= Directions =
Every line of the listing should be transcribed exactly, with nothing left out.

= Information =
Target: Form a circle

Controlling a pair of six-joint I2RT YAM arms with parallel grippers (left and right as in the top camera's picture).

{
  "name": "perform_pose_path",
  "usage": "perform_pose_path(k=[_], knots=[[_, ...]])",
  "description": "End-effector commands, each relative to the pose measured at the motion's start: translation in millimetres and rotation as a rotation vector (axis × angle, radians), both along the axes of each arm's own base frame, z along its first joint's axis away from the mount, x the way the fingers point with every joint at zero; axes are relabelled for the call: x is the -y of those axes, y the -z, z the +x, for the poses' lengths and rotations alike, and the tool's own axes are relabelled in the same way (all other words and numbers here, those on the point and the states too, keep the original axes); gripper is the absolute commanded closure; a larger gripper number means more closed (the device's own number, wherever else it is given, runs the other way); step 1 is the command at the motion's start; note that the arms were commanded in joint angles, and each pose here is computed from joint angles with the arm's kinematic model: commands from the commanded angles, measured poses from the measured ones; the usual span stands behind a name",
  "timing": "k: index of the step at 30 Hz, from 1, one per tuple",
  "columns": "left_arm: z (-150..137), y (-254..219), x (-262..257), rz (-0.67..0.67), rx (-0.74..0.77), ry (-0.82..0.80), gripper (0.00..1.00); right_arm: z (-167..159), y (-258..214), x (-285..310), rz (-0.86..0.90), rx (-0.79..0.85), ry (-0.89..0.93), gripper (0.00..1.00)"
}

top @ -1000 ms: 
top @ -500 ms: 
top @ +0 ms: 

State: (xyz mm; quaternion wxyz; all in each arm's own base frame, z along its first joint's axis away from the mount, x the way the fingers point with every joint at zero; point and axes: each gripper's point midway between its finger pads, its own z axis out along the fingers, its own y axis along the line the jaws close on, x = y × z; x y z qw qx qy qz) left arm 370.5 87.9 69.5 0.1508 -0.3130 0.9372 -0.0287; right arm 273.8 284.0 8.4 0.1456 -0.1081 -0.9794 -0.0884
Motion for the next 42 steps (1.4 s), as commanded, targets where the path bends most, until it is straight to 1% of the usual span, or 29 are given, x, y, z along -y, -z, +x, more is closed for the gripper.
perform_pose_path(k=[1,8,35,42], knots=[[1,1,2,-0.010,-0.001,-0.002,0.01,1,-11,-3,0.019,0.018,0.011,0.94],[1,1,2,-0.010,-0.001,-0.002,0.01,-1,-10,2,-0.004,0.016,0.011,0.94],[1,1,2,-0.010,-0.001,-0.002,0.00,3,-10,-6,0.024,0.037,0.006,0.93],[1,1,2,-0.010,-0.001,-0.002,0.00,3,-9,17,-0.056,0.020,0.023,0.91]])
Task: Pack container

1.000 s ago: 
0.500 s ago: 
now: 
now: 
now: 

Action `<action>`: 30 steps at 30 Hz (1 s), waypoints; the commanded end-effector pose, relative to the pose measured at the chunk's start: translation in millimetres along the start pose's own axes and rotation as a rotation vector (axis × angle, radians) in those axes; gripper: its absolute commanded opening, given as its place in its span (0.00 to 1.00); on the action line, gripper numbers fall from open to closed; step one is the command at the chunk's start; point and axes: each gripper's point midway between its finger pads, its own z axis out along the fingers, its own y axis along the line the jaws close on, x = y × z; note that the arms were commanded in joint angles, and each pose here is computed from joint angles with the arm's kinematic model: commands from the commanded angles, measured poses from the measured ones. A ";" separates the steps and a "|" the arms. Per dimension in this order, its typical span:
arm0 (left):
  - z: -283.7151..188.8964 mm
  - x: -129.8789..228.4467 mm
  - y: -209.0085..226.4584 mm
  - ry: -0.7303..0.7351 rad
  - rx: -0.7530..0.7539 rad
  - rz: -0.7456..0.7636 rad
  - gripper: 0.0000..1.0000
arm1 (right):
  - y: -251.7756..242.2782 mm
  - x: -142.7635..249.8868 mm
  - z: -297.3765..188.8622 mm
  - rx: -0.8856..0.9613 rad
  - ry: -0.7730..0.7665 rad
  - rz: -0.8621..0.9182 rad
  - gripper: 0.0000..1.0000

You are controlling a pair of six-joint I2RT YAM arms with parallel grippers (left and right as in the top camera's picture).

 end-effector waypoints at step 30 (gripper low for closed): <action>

= Answer to this exercise =
Target: Form a circle

Controlling a pair of six-joint I2RT YAM arms with parallel grippers (left and right as in the top camera's picture).

{
  "name": "perform_pose_path",
  "usage": "perform_pose_path(k=[_], knots=[[_, ...]])",
  "description": "End-effector commands, each relative to the pose measured at the motion's start: translation in millimetres and rotation as a rotation vector (axis × angle, radians), both along the axes of each arm's own base frame, z along its first joint's axis away from the mount, x the way the fingers point with every joint at zero; axes are relabelled for the call: x is the -y of those axes, y the -z, z the +x, for the poses' lengths and rotations alike, and the tool's own axes are relabelled in the same way (all other words and numbers here, those on the point and the states too, keep the original axes); gripper is the absolute commanded closure; a larger gripper number means more closed (the device's own number, wherever else it is given, runs the other way); step 1 is the command at the motion's start; note that the arms were commanded in joint angles, and each pose here is computed from joint angles with the arm's kinematic model: commands from the commanded angles, measured poses from the measured ones; the usual span stands behind a name",
  "timing": "k: index of the step at 30 Hz, from 1, one per tuple",
  "columns": "left_arm: z (-150..137), y (-254..219), x (-262..257), rz (-0.67..0.67), rx (-0.74..0.77), ry (-0.82..0.80), gripper (0.00..1.00); right_arm: z (-167..159), y (-258..214), x (-285..310), rz (-0.86..0.90), rx (-0.79..0.85), ry (-0.89..0.93), gripper (0.00..1.00)"
}

top @ -1000 ms: 
top @ -500 ms: 
top @ +0 ms: 

State: (xyz mm; quaternion wxyz; all in each arm's own base frame, z along its first joint's axis away from the mount, x the way the fingers point with every joint at zero; point and axes: each gripper's point midway between its finger pads, its own z axis out along the fingers, its own y axis along the line the jaws close on, x = y × z; x y z qw qx qy qz) left arm 370.5 87.9 69.5 0.1508 -0.3130 0.9372 -0.0287; right arm 273.8 284.0 8.4 0.1456 -0.1081 -0.9794 -0.0884
Motion for the next 42 steps (1.4 s), as commanded, targets where the path bends most, until it is straight to 1% of the usual span, or 29 are given, x, y, z along -y, -z, +x, more is closed for the gripper.
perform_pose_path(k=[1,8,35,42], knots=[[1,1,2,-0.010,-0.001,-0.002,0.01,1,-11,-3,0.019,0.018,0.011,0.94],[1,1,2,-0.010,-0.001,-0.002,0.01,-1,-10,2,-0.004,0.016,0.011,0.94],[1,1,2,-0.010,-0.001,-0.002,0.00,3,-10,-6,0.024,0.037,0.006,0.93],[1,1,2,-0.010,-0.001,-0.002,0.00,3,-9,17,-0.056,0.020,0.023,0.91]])
Task: Pack container

1.000 s ago: 
0.500 s ago: 
now: 
now: 
now: 

Action `<action>`: 30 steps at 30 Hz (1 s), waypoints; the commanded end-effector pose, relative to the pose measured at the chunk's start: translation in millimetres along the start pose's own axes and rotation as a rotation vector (axis × angle, radians) in those axes; gripper: its absolute commanded opening, given as its place in its span (0.00 to 1.00); on the action line, gripper numbers fall from open to closed; step one is the command at the chunk's start; point and axes: each gripper's point midway between its finger pads, its own z axis out along the fingers, its own y axis along the line the jaws close on, x = y × z; note that the arms were commanded in joint angles, and each pose here is computed from joint angles with the arm's kinematic model: commands from the commanded angles, measured poses from the measured ones. A ";" separates the steps and a "|" the arms. Per dimension in this order, its typical span:
arm0 (left):
  - z: -283.7151..188.8964 mm
  - x: -129.8789..228.4467 mm
  - y: -209.0085..226.4584 mm
  - ry: -0.7303..0.7351 rad
  - rx: -0.7530..0.7539 rad
  - rz: -0.7456..0.7636 rad
  - gripper: 0.0000..1.0000
arm1 (right):
  - y: -251.7756..242.2782 mm
  - x: -142.7635..249.8868 mm
  - z: -297.3765..188.8622 mm
  - rx: -0.8856..0.9613 rad
  - ry: -0.7730..0.7665 rad
  - rz: -0.8621..0.9182 rad
  - gripper: 0.0000..1.0000

You are controlling a pair of six-joint I2RT YAM arms with parallel grippers (left and right as in the top camera's picture).

 end-effector waypoints at step 30 (gripper low for closed): <action>

That is the complete answer.